5. « Toujours 90 % à Taïwan, et Huawei rattrape son retard. » The Zero100 Podcast (30 juin) a réuni des responsables de chaînes d'approvisionnement autour du risque de concentration : Taïwan fabrique environ 90 % des semi-conducteurs avancés dans le monde, la diversification vers l'Arizona et ailleurs est bien réelle mais reste « un processus extrêmement lent », et Huawei vient d'annoncer être à environ cinq ans du 1,4 nm, contre un objectif de production à grande échelle d'environ 2028 pour TSMC, un écart qui « se réduit ». Sur la probabilité d'une invasion, un responsable a résumé les choses sans détour : « Trop de gens ont trop d'argent à gagner, y compris les Chinois eux-mêmes, » pour tout simplement tout jeter aux orties.
Le débat
Pour une fois, les deux camps ont été pleinement entendus. La thèse haussière (la durée du cycle, les 2 000 milliards de dollars de carnet de commandes des hyperscalers, et une structure de l'industrie de la mémoire réellement améliorée) a été bien défendue par Singh et par la mécanique des contrats take-or-pay. La thèse baissière était tout aussi vivante : un multiple à terme de 26x contre une norme de 19x, des prévisions 2027 en hausse de 35 % en trois mois, la réplique de Moorhead selon laquelle « il s'agit d'une matière première au prix du marché JEDEC », et l'arrivée de l'offre chinoise de DDR5 en pleine pénurie. Ce qui n'a pas été évoqué cette semaine : tout commentaire opérationnel récent sur le N2/A16 ou le CoWoS de TSMC, les rendements du 18A d'Intel, le retard de Samsung en GAA, ou le carnet de commandes EUV d'ASML. Ce silence est lui-même révélateur : le marché échange actuellement la mémoire et la macroéconomie des dépenses d'investissement liées à l'IA, pas l'exécution technologique de pointe des fonderies.
Implications
- Packaging avancé / univers CoWoS : l'empilement HBM qui passe de 8 à 12 puis 16 couches est précisément l'endroit où la mémoire se transforme discrètement en un problème de packaging, la contrainte la plus tendue vers laquelle les optimistes ne cessent de pointer.
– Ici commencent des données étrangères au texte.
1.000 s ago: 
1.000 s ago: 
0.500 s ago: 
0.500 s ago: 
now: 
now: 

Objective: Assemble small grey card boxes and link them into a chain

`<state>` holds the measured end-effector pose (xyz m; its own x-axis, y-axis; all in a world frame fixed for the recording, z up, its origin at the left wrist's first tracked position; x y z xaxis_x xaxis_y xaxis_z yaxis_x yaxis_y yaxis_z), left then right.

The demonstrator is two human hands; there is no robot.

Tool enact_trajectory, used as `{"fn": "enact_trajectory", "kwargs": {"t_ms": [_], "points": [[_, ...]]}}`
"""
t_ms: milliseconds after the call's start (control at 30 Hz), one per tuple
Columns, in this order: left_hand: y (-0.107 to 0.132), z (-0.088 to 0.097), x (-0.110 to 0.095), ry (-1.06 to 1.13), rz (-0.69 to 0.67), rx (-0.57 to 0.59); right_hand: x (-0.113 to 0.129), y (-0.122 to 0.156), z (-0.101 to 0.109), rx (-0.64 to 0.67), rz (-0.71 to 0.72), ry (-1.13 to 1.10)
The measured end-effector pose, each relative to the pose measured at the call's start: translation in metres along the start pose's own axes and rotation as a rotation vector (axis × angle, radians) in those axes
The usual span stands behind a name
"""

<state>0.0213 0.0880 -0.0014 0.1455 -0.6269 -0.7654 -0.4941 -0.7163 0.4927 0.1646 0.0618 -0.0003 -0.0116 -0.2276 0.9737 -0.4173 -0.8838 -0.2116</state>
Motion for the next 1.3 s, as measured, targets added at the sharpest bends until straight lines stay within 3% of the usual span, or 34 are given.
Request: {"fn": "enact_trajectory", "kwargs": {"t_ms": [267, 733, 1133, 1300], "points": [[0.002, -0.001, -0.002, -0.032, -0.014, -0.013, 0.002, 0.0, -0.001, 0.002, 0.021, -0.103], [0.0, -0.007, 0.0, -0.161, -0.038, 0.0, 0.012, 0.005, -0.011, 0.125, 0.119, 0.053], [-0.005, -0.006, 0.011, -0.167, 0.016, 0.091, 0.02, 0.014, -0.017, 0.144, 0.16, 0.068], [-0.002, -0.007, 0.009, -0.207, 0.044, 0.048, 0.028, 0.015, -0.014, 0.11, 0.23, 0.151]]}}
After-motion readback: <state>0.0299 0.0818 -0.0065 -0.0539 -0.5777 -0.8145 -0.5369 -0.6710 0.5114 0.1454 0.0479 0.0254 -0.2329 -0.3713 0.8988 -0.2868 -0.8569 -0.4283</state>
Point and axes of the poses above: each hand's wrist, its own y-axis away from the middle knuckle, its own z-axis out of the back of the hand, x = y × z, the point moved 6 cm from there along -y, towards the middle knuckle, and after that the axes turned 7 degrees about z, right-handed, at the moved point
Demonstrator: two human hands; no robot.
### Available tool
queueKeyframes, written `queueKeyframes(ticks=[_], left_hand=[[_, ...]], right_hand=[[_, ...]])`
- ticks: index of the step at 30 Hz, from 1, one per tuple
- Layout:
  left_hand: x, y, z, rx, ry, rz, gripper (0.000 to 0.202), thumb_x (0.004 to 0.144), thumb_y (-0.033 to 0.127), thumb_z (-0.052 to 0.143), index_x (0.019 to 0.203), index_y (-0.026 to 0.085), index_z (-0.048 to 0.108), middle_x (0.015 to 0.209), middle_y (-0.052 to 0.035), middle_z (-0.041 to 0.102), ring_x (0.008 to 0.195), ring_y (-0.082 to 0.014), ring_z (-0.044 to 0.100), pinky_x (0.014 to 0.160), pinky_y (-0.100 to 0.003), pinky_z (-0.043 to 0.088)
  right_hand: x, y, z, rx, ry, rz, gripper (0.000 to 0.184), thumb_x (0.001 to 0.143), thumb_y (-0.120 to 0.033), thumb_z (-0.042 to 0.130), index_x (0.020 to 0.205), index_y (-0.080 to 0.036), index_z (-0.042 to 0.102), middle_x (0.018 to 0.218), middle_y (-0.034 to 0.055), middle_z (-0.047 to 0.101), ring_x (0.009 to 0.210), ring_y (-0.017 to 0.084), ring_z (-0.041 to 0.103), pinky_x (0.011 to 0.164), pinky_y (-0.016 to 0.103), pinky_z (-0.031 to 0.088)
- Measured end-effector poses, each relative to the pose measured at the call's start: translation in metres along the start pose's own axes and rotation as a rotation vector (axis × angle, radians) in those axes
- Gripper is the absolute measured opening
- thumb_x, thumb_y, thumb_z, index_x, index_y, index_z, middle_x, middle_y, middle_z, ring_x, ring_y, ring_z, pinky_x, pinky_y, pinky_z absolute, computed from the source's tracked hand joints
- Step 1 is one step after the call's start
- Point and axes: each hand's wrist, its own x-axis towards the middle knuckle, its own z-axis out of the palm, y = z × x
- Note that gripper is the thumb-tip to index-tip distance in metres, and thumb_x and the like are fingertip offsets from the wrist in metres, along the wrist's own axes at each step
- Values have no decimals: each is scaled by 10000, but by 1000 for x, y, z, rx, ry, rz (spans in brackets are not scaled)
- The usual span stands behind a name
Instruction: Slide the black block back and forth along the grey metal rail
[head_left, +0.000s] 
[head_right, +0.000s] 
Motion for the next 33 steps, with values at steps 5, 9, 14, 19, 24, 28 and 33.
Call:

- L'oligopole des trois fabricants de DRAM : toute la structure de tarification take-or-pay repose sur le fait que Samsung et SK Hynix sont, tout comme Micron, en rupture de stock. C'est cette discipline qu'il faut surveiller en priorité.
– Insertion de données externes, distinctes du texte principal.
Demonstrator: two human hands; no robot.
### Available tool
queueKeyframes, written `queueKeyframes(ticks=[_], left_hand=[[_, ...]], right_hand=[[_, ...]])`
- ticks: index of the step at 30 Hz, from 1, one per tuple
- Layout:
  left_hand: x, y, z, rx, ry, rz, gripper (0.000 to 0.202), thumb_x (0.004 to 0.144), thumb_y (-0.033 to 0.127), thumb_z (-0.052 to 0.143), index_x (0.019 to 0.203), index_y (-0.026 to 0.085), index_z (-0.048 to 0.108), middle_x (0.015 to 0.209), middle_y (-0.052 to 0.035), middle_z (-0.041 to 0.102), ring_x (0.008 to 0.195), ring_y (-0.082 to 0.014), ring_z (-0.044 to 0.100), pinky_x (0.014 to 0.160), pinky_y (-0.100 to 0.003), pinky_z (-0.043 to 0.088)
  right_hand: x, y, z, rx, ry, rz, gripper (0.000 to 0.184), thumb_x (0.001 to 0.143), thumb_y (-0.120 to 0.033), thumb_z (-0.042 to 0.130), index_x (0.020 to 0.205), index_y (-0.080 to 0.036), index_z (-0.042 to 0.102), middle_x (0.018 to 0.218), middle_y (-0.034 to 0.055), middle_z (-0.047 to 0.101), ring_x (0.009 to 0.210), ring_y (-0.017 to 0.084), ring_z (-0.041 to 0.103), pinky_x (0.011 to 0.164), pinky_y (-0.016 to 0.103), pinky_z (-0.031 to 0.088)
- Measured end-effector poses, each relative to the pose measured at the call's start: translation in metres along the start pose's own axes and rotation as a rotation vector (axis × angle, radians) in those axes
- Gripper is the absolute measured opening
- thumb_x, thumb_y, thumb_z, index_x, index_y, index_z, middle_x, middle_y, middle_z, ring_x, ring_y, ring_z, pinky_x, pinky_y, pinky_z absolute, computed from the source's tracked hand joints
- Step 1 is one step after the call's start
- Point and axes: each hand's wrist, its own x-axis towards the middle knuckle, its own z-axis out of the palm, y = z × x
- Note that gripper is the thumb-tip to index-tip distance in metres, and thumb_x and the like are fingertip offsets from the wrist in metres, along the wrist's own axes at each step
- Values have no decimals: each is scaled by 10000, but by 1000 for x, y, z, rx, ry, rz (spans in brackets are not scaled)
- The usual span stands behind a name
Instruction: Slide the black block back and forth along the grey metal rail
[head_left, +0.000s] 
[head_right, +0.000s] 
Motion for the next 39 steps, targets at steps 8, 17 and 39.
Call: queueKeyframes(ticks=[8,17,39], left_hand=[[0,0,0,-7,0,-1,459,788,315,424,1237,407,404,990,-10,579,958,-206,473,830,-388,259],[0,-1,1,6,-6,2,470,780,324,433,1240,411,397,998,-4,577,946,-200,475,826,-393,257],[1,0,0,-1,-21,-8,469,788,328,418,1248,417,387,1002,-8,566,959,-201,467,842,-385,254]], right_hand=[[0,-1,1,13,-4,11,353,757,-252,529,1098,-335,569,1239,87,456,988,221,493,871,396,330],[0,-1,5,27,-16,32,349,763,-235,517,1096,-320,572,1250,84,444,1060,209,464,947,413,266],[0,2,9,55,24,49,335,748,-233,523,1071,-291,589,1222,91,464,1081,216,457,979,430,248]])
- Inflation des coûts de plaquettes pour les fabless : l'envers de cette ruée sur la mémoire, c'est la douleur infligée aux consommateurs : les hausses de prix d'Apple ont été évoquées à plusieurs reprises, à mesure que la DRAM se fait « aspirer » par les centres de données.
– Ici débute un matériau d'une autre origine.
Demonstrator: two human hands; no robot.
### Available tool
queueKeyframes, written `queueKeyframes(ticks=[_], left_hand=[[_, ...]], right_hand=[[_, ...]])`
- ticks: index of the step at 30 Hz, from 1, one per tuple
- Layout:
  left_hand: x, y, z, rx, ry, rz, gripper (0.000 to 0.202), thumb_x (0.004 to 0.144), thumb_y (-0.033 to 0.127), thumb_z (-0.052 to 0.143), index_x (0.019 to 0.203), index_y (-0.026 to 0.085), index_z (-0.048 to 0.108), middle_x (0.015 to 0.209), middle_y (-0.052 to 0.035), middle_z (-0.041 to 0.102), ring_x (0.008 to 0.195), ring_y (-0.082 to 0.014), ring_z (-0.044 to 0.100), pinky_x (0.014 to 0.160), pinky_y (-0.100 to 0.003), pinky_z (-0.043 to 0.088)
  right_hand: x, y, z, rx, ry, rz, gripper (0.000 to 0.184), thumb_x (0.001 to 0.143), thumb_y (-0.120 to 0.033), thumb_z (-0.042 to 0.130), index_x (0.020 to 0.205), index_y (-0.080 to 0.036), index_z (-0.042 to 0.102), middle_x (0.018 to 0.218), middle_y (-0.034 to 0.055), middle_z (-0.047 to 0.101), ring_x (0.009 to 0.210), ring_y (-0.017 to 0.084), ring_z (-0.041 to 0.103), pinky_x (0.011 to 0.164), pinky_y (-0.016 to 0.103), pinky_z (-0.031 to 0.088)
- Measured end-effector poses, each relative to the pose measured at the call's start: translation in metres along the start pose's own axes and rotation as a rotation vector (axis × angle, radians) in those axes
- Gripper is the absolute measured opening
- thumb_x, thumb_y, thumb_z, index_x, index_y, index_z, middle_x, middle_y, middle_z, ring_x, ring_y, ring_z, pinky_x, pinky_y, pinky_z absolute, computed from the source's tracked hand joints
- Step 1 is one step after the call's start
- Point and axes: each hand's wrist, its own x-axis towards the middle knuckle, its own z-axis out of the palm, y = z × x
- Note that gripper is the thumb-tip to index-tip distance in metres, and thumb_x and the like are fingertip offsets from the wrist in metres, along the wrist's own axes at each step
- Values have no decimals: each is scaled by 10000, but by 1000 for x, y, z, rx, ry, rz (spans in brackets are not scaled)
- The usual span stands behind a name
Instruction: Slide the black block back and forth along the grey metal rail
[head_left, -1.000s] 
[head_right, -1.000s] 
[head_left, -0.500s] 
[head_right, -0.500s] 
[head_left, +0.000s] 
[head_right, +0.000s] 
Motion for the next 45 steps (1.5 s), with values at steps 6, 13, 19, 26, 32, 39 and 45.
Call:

- La Chine comme risque de part de marché : l'introduction en bourse de CXMT et la qualification du DDR5 chinois chez Dell/HP constituent le facteur déterminant pour savoir si la tarification « stratégique » survivra au second semestre 2026.
- Le quantique, une frontière à long terme : ETF Spotlight (29 juin) a détaillé l'engagement d'IBM à hauteur de 10 milliards de dollars sur quatre à cinq ans en faveur de son système Starling prévu pour 2029 (200 qubits logiques, 100 millions d'opérations de portes), ainsi que les 2 milliards de dollars du CHIPS Act répartis entre neuf entreprises : 1 milliard de dollars pour IBM (complété par 1 milliard de dollars de fonds propres, pour construire l'usine « Andron » dans le nord de l'État de New York) et 375 millions de dollars pour GlobalFoundries. L'objectif politique explicite : faire en sorte que la chaîne d'approvisionnement des puces quantiques « ne passe pas par l'île de Taïwan… ne passe pas par la Corée ». L'introduction en bourse sans accroc de Quantinuum (issue d'un spin-off de Honeywell) et le résultat d'intrication photonique à trois systèmes d'IonQ achèvent de dessiner une frontière technologique qui passe de la science à la chaîne d'approvisionnement.
Ce qui a changé
La semaine dernière, l'actualité tournait autour des résultats exceptionnels de Micron. Cette semaine, le débat a mûri vers une question plus difficile : la revalorisation de la mémoire est-elle structurelle, et un multiple correspondant au meilleur trimestre jamais enregistré peut-il tenir alors que les prévisions pour 2027 ont déjà bondi de 35 % depuis avril ? Et pour la deuxième semaine consécutive, les pure players de la fonderie et des équipements de fabrication de plaquettes ont été absents de la conversation. Lorsque le marché ignore TSMC et ASML pour débattre des structures contractuelles de la DRAM, cela mérite d'être noté.